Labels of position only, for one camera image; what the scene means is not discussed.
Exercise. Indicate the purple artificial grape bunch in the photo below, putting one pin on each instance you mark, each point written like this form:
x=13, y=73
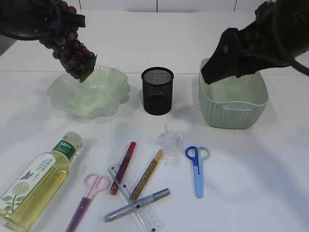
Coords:
x=73, y=55

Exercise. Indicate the red glitter pen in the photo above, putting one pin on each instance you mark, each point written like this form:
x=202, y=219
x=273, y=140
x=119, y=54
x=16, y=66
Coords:
x=122, y=169

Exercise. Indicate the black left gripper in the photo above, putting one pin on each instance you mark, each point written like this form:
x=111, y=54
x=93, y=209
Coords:
x=48, y=19

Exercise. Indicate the green scalloped plastic plate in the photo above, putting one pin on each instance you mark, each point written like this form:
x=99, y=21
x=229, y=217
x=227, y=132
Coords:
x=99, y=95

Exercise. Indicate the clear plastic sheet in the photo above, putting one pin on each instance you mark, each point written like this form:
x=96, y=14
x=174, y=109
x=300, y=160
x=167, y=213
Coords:
x=168, y=142

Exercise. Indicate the pink scissors with cover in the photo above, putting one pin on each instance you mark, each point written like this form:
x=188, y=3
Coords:
x=94, y=184

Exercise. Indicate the green woven plastic basket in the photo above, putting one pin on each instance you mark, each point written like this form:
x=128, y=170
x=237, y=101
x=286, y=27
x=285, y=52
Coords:
x=233, y=103

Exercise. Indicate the clear plastic ruler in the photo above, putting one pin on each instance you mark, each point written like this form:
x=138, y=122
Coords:
x=145, y=215

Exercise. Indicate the yellow tea drink bottle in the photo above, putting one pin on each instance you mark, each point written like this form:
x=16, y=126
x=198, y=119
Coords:
x=28, y=196

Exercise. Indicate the blue scissors with cover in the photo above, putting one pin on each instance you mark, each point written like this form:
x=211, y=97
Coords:
x=198, y=155

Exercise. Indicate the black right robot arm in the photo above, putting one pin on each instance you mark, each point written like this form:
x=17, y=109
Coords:
x=300, y=9

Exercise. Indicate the silver glitter pen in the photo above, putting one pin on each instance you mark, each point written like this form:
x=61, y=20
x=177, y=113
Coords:
x=134, y=206

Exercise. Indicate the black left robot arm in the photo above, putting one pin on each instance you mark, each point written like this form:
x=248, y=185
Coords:
x=15, y=20

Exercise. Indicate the black mesh pen holder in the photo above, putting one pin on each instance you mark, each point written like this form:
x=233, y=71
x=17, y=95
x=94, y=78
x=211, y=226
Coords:
x=157, y=88

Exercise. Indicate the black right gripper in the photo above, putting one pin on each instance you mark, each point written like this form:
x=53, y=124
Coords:
x=253, y=48

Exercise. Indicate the gold glitter pen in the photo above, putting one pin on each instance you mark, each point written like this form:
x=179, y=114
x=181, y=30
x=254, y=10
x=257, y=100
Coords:
x=146, y=176

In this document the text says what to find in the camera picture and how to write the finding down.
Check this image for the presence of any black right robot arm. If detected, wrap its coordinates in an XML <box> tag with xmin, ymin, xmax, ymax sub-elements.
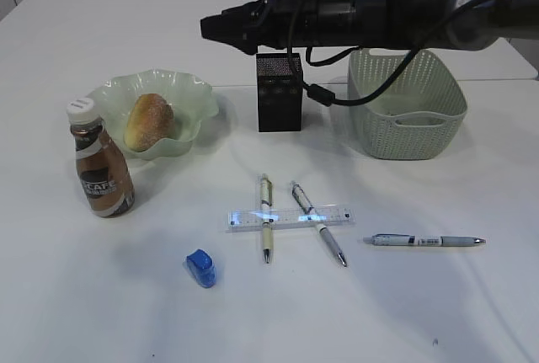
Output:
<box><xmin>200</xmin><ymin>0</ymin><xmax>538</xmax><ymax>55</ymax></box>

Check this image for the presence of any green plastic woven basket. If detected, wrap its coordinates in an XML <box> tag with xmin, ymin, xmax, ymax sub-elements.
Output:
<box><xmin>349</xmin><ymin>50</ymin><xmax>467</xmax><ymax>161</ymax></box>

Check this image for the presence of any grey blue gel pen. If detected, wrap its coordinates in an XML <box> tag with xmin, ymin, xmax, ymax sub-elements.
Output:
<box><xmin>363</xmin><ymin>233</ymin><xmax>486</xmax><ymax>248</ymax></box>

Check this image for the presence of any clear plastic ruler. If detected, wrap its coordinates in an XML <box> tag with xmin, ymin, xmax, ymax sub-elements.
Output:
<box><xmin>227</xmin><ymin>205</ymin><xmax>355</xmax><ymax>232</ymax></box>

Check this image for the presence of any brown coffee drink bottle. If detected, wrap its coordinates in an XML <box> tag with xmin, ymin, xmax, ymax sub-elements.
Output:
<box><xmin>67</xmin><ymin>98</ymin><xmax>135</xmax><ymax>218</ymax></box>

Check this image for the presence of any sugared bread roll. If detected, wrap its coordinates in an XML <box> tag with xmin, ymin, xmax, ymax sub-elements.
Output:
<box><xmin>124</xmin><ymin>93</ymin><xmax>174</xmax><ymax>152</ymax></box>

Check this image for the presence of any blue pencil sharpener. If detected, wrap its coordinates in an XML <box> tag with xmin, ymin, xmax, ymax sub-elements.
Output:
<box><xmin>184</xmin><ymin>248</ymin><xmax>216</xmax><ymax>288</ymax></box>

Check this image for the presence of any green wavy glass plate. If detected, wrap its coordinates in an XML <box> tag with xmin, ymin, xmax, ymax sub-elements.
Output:
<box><xmin>88</xmin><ymin>69</ymin><xmax>219</xmax><ymax>161</ymax></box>

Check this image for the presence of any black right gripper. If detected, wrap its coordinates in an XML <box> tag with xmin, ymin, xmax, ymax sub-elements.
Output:
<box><xmin>200</xmin><ymin>0</ymin><xmax>320</xmax><ymax>55</ymax></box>

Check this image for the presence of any white grey patterned pen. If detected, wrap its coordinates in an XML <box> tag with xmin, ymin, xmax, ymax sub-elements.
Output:
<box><xmin>291</xmin><ymin>181</ymin><xmax>348</xmax><ymax>267</ymax></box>

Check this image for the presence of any beige barrel pen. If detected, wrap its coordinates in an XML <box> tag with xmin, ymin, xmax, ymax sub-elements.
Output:
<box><xmin>259</xmin><ymin>173</ymin><xmax>274</xmax><ymax>264</ymax></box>

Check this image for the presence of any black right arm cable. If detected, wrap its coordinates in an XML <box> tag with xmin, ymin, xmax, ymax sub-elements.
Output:
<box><xmin>286</xmin><ymin>0</ymin><xmax>506</xmax><ymax>108</ymax></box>

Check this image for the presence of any black mesh pen holder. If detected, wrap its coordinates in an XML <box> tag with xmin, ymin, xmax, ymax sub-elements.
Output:
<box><xmin>256</xmin><ymin>53</ymin><xmax>303</xmax><ymax>132</ymax></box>

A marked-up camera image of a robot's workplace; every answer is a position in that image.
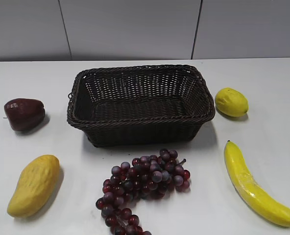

● ● ●

• About this task:
Where a line in the preceding listing contains the word "clear", include it in your count, and reply with that number alone.

• Answer to this exercise:
3